• [What you are asked to do]:
Your task is to repeat, word for word, the line containing "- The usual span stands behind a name" and all lines that follow it to the end of the material, and no other lines.

########

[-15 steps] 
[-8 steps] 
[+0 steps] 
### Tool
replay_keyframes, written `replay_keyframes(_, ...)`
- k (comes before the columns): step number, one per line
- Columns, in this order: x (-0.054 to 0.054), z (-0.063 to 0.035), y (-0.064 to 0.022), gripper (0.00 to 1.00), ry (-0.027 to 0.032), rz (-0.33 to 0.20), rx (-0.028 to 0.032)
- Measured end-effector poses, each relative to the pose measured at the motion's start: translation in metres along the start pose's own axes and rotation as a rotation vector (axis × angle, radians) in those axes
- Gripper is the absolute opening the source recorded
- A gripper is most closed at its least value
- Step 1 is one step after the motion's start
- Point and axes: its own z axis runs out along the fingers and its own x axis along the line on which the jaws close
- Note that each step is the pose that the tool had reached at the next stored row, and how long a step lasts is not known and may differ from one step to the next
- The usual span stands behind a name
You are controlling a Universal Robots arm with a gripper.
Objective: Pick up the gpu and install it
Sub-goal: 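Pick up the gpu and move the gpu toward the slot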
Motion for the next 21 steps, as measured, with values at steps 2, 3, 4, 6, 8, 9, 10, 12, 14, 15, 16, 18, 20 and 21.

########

• [Response]:
- The usual span stands behind a name
You are controlling a Universal Robots arm with a gripper.
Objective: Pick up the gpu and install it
Sub-goal: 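Pick up the gpu and move the gpu toward the slot
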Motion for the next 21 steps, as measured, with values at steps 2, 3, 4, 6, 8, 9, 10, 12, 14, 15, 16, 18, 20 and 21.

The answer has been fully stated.